Ignorant, but not Stupid
Ordinary people may not know much about public affairs, but it is wrong to assert, as one Political Science professor from a Big Ten university allegedly said shortly after the 2010 elections, voters are "pretty damn stupid."
Ignorance means a lack of knowledge about a topic. Stupidity refers to a lack of mental capability. Political ignorance should not be excused because it is deleterious to popular government. Nevertheless, ignorance can be rectified, at least a little. Cognitive ability is mostly set at birth.
Doubts about citizens' political IQs are as old as the Republic. Accusations of grassroots political ignorance are not the exclusive purview of any political party or ideological orientation. Usually, charges that "voters are idiots" are levied by the losing side after an election.
Several of the responses to my earlier article asserting that most Americans don't know much about politics made this type of comment about Obama voters. Yes, some people who voted for him were ignorant. But don't, as a famous politician once said in another context, "mis-under-estimate" some in this electorate. (Some comments on the earlier article didn't.)
In war -- and make no mistake, American politics are much like war these days -- he/she who underestimates the foe does so at his/her own risk.
Sometimes supporters of a political issue or personality will doubt opponents' intelligence. The cover story of the January 23, 2012 issue of Newsweek, for example, was "Why Are Obama's Critics So Dumb?" A review of Mark Levin's Ameritopia in The Chronicle of Higher Education had, as a partial subtitle, "Just How Dumb Can Political Philosophy Get?"
It is easy to dismiss accusations of voters' or political opponents' stupidity as sour grapes. It is entirely another matter, however, when large portions of America's ruling class disparage citizens' mental competence. Pollster Scott Rasmussen estimates that approximately three-fifths of America's ruling class believe that the typical citizen is a dolt. If majorities of the ruling class disparage citizens' political IQs, will they be tempted to substitute their opinions for those of the great unwashed?
It would not be deleterious to popular government if the ruling class and the rest of us had (at least reasonably) similar opinions on policy issues. In that case, if -- believing members of what Angelo Codevilla calls "the country class" are political dumb-bells -- the ruling class substituted their own opinions, policy would still be pretty much what public opinion wishes.
Alas, there is a gulf between the policy opinions of the ruling class -- estimated to be about 7-14% of the population -- and the country class -- alleged to be 55-75% of the populace. (These are Rasmussen's estimates, although the terms are Codevilla's.) On policies such as spending, taxation, abortion, government bailouts, crony capitalism, and immigration, there are gaps between the two camps' opinions. On these and many other issues, the ruling class's opinions are usually to the left of those of the country class.
Thus, if the ruling class substitutes its opinions for those of the country class -- some think this is happening more and more -- government policy bears scant resemblance to what most citizens want. Is it any wonder that fewer people trust the federal government than at any time in the last half-century, Congress is held in low regard, and large majorities believe the country is on the wrong track?

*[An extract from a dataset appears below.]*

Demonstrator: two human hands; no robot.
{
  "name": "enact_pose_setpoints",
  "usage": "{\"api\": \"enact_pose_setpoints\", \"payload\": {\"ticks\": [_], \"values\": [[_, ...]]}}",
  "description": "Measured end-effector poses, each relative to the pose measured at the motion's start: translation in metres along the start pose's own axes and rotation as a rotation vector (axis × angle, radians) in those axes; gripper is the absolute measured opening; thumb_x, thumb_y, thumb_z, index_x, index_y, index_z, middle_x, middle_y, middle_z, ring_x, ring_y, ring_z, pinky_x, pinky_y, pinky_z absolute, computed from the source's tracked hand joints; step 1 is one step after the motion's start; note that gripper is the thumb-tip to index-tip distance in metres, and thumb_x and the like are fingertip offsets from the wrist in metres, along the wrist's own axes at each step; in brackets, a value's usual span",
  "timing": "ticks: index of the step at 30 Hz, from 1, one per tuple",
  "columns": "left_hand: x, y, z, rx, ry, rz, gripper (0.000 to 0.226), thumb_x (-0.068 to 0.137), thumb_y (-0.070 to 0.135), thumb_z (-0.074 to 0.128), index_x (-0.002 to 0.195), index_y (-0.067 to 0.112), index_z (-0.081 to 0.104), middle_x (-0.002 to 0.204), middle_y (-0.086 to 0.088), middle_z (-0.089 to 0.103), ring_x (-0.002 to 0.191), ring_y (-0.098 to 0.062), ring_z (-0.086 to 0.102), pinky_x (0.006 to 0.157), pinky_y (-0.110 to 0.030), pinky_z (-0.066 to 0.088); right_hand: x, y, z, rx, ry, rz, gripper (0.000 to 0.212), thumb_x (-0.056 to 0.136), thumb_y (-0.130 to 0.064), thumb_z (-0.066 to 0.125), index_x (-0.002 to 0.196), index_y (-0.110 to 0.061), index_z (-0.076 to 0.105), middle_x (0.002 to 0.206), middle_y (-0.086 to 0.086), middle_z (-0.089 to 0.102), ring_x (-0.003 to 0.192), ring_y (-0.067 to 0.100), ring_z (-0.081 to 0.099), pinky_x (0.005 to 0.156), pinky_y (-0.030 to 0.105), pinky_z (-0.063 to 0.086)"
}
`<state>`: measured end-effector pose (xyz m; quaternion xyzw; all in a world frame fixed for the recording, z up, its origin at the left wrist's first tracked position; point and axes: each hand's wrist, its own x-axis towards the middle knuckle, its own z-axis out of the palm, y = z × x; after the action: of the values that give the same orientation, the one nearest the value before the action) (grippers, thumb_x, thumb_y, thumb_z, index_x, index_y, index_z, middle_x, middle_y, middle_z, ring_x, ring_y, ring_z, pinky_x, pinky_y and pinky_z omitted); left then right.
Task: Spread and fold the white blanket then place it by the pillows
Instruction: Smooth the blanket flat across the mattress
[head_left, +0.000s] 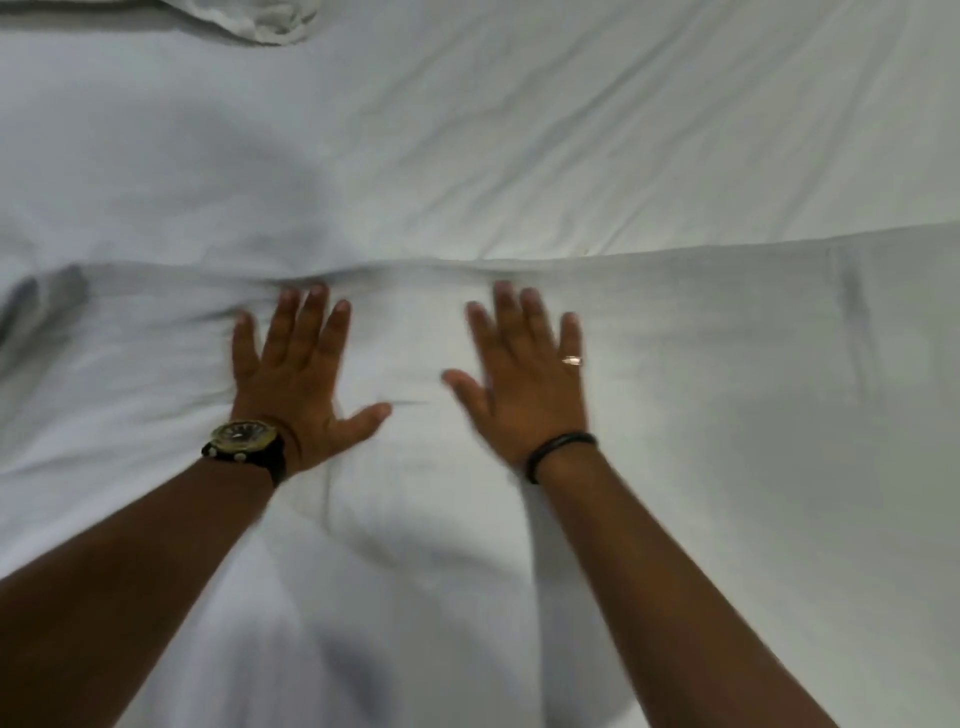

Let us return to whether ignorance and stupidity are birds of a feather. If one thinks they are, then the sooner we adopt a version of "guided democracy," or some such, the better. The New York Times columnist Paul Krugman praised Communist China's government on these grounds. At the very least, we should settle for some version of the nanny state, where those who are smarter than we idiots tell us how to live, and then pass laws to insure we do just that. Some, like David Harsanyi, think we've already gone down that road.
But are Americans who are politically ignorant are also stupid? Some are, of course. Many, however, are not.
Even the Constitution's authors, who were no friends of mass democracy, trusted the common sense of the average citizen enough to leave election to the House of Representatives -- which initially had more control over taxes and the national budget than the Senate or the president -- to direct popular vote.
Some may claim my two articles are inconsistent. The first stressed the typical citizen's political ignorance, and mentioned ignorance's unhappy consequence for representative government. This piece seems to come to the public's defense by distinguishing between ignorance and intelligence.
It is not inconsistent to recognize that one's level of political information and her/his mental capacity are partly uncorrelated. Some Obama voters hate America and know enough to realize that he intends to bring this nation down. Some who call themselves "conservative" are at least a couple fries short of a happy meal.
Acknowledging this does not denigrate these self-declared "conservatives" importance to the cause. At the risk of mangling a metaphor, every oar propels the ship.
Nor does recognizing that some opponents are well-informed do anything other than alert one to the importance of a smart strategy.
Common sense is no substitute for knowledge. It can, however, be sufficient to muddle through to a good decision. Andrew Jackson knew that in the 1820s. It's time we caught up with him.